With all due respect to those teachers, they may be incompetent to facilitate high-quality education in this kind of classroom environment. By incompetent, I mean not being prepared to manage compressed schedules, lack of classroom resources, demands from standardized tests (and parents), high student-teacher ratios, individual student learning needs, plus fitting in the other social activities that teachers participate in around school such as clubs, sports, and the arts. Probably no teachers have the competency for that. Those teachers — at least the ones that don’t quit their job — do what they can with what they have.

Context in Quality

This situation then demands new thinking about what quality means in the context of teaching. Is a high-quality teaching performance one where teachers are better able to adapt, respond to the changes, and manage to simply get through the material without losing their students? It might be.

Exemplary teaching in the context of depleted or scarce resources (time, funding, materials, attention) might look far different than if conducted under conditions of plenty. The learning outcomes might also be considerably different, too. So the link between the quality of teaching and learning outcomes is highly dependent on many contextual variables that, if we fail to account for them, will misattribute causes and effects.

What does this mean for quality? Is it an objective standard or a negotiated, relative one? Can it be both?

This is the conundrum that we face when evaluating something like the education system and its outcomes. Are we ‘lowering the bar’ for our students and society by recognizing outstanding effort in the face of unreasonable constraints or showing quality can exist in even the most challenging of conditions?
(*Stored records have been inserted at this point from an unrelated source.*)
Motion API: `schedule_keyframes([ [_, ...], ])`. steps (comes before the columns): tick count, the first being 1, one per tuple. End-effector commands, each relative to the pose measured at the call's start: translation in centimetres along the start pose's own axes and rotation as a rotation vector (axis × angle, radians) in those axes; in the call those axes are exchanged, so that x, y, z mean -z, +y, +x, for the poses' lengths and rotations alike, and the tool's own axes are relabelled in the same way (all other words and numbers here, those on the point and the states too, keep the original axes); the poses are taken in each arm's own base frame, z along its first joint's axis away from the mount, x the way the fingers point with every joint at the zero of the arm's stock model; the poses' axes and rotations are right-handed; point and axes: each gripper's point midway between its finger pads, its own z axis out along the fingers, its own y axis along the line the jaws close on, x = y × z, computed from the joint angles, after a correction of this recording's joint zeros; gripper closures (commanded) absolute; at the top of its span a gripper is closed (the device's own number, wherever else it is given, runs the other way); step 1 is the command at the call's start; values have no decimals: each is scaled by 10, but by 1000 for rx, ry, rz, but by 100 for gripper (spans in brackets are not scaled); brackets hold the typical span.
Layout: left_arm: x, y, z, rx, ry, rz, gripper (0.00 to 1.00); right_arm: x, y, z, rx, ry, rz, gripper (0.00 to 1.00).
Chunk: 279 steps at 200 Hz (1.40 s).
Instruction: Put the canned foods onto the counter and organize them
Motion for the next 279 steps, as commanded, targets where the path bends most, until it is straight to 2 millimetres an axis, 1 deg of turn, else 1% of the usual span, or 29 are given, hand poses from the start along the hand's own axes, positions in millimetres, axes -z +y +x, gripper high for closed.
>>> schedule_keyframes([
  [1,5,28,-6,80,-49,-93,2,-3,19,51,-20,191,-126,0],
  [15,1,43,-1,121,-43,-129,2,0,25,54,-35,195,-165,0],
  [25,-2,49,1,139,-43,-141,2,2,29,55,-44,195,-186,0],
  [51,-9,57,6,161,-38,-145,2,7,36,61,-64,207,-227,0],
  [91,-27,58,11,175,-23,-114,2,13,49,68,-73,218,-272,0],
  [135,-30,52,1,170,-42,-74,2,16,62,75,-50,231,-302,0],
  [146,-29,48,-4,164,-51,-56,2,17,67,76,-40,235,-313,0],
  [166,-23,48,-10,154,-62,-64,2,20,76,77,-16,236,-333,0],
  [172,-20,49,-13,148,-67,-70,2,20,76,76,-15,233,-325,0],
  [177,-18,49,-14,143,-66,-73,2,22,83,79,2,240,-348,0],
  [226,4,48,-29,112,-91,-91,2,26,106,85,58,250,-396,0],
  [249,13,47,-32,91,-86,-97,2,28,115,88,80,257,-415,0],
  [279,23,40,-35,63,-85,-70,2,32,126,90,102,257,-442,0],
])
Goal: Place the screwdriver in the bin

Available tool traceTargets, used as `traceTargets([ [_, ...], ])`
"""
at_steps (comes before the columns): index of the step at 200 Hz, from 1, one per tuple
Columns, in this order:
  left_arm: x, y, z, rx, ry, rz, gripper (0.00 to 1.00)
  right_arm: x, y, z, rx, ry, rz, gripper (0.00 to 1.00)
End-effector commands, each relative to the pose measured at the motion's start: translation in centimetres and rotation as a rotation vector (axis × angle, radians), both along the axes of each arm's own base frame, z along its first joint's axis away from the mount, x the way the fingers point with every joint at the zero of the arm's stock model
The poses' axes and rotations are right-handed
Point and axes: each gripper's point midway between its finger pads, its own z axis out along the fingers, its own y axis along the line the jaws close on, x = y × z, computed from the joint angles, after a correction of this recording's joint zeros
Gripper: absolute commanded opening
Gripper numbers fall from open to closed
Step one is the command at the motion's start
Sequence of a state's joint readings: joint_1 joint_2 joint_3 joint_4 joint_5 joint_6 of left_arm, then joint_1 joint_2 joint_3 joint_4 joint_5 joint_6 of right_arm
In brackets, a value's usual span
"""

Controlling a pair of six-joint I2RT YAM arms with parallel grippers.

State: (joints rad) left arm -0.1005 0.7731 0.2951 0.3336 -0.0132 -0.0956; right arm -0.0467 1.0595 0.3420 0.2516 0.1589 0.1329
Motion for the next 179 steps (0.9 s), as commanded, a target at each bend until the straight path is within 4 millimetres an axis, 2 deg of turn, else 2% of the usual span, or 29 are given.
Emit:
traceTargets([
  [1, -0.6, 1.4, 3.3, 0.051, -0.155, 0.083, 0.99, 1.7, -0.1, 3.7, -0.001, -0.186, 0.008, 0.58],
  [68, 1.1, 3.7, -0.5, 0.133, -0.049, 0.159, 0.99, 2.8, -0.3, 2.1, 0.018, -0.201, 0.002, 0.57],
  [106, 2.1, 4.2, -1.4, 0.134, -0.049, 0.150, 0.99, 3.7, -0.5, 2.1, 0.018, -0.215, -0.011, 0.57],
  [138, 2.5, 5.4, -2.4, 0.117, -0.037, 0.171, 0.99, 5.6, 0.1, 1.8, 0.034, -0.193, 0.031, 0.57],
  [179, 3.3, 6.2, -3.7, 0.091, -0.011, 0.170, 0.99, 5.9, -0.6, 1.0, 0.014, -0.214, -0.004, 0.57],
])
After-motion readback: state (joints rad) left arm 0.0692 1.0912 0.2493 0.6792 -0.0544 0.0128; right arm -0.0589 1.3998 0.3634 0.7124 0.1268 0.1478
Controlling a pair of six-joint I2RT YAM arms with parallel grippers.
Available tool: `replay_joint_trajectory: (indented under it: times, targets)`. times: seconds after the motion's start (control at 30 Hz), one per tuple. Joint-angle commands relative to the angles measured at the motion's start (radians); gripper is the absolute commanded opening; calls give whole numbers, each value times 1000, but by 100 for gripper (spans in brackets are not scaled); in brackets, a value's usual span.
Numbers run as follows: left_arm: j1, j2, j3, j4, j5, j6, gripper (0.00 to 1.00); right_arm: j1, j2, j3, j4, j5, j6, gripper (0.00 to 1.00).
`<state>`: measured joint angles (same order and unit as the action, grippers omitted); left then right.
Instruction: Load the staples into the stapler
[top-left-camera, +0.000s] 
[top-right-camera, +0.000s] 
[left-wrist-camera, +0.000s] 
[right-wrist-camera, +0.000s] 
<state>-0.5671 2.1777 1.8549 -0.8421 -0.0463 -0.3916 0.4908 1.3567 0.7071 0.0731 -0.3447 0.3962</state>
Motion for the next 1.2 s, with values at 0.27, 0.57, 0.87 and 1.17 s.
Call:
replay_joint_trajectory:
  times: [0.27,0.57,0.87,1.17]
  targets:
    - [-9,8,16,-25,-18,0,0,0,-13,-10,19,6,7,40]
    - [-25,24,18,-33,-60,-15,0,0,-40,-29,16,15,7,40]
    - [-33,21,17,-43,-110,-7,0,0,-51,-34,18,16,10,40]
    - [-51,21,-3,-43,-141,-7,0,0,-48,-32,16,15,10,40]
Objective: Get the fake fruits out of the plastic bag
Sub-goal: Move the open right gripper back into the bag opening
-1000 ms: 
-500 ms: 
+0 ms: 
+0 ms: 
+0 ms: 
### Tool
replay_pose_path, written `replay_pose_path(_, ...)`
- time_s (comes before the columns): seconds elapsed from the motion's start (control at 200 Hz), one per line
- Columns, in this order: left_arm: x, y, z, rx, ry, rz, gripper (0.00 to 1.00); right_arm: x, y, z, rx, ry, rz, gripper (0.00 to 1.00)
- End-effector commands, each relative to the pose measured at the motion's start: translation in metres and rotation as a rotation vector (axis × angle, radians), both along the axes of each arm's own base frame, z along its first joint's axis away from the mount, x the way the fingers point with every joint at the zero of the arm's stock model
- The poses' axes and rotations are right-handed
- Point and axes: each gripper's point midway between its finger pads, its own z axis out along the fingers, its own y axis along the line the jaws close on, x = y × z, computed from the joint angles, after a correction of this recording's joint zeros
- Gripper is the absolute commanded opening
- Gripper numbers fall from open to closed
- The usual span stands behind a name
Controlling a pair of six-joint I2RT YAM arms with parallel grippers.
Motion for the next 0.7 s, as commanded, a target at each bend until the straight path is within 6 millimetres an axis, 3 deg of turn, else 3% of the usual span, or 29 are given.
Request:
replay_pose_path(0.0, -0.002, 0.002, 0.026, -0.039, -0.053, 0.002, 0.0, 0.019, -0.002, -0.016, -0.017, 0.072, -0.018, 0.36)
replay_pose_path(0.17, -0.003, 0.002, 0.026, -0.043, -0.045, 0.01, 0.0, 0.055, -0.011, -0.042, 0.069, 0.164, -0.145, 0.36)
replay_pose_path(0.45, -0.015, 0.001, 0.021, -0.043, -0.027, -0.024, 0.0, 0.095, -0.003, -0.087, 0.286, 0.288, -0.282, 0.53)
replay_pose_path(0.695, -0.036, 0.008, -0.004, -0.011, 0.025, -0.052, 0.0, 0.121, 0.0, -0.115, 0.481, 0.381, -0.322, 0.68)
We risk accepting something that under many conditions is unacceptable with one definition and blaming others for outcomes they can’t possibly achieve with the other.

From the perspective of standardized tests, the entire system is flawed to the point where the measurement is designed to capture outcomes that schools aren’t equipped to generate (even if one assumes that standardized tests measure the ‘right’ things in the ‘right’ way, which is another argument for another day).

Speaking truth to power

This years’ AEA conference theme was speaking truth to power and this situation provides a strong illustration of that. While evaluators may not be able to resolve this conundrum, what they can do is illuminate the issue through their work. By drawing attention to the standards of quality, their application, and the conditions that are associated with their realization in practice, not just theory, evaluation can serve to point to areas where there are injustices, unreasonable demands, and areas for improvement.

Rather than assert blame or unfairly label something as good or bad, evaluation, when done with an eye to speaking truth to power, can play a role in fostering quality and promoting the kind of outcomes we desire, not just the ones we get. In this way, perhaps the real measure of quality is the degree to which our evaluations do this. That is a standard that, as a profession, we can live up to and that our clients — students, teachers, parents, and society — deserve.